Why surgery remains an old boys’ club

Medical politics

By Michael Woodhead

14 Jan 2019

Sexism is rife in surgical specialties, with more than half of women reporting having faced or witnessed discrimination in the workplace, according to an online poll of female surgeons.

Orthopaedics was seen as the most sexist of all the surgical specialties with 53% of the responses from 81 female surgeons nominating it as discriminatory, followed by cardiothoracic (13%) and general surgery (12%).

The survey was conducted through the Association of Surgeons of Great Britain and Ireland (ASGBI) women in surgery Facebook page in October 2017.

Most women (88%) felt that surgery remained male-dominated, 59% of women said they had had experienced discrimination, and 22% perceived a ‘glass ceiling’ in surgical training with an overriding feeling that the working culture is geared to men.

“When you want to have a family you are at senior level for jobs. It is harder to stay focused on career and your CV. This affects the quality of your CV at interview for consultancy,” said one respondent.

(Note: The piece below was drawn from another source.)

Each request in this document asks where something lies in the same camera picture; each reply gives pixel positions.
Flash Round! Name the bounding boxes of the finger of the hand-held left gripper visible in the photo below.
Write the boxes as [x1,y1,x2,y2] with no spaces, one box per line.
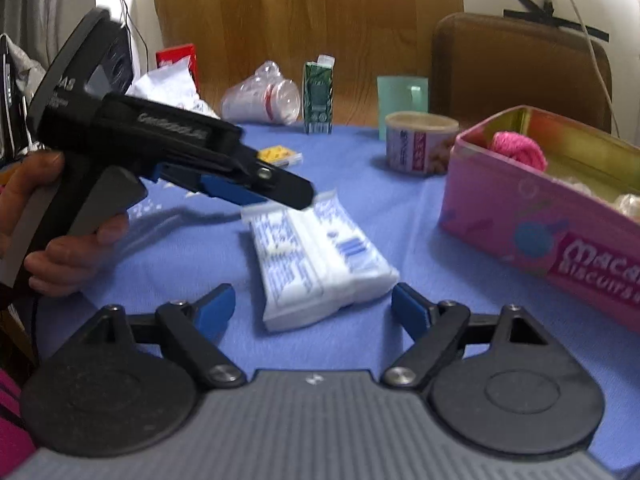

The rigidity in surgical career structures created a bias against women, they said.

“There needs to be a real understanding that having a small child really hinders the ability to do things like extra work that needs to be completed out of hours. If there was a way to come back into training but have a pause on in counting towards your time up then there would be less financial and timescale stress,” said one.

Motherhood and childcare commitments are the greatest obstacles for women wanting a career in surgery, along with a lack of formal mentorship, gender stereotypes and poor work–life balance.

Female surgeons said there was a need to change the negative perceptions of less than full time work, reduce the perceived stigma associated with women who take career breaks, and increase understanding of the perceived impact of family on day-to-day work activities.

They also noted direct and indirect discrimination, with patients and colleagues often equally guilty of assuming women couldn’t be surgeons:

“I find the surprise and confusion and refusal to believe I’m an orthopod for example, ‘you’re too nice to be an orthopod’ and ‘that’s not something to be proud of’ very frustrating,” said one.

‘I have done the WHO [surgical safety]  checklist and then had the comment ‘we need to wait for the surgeon’ despite having introduced myself as the surgeon’

And with around 6 in 10 women reporting experience of discrimination, the responses suggested “an ancient culture pervading our society since the 1800s, at the time of the first female surgeon in the UK, Elizabeth Garrett,” the researchers concluded in BMJ Open.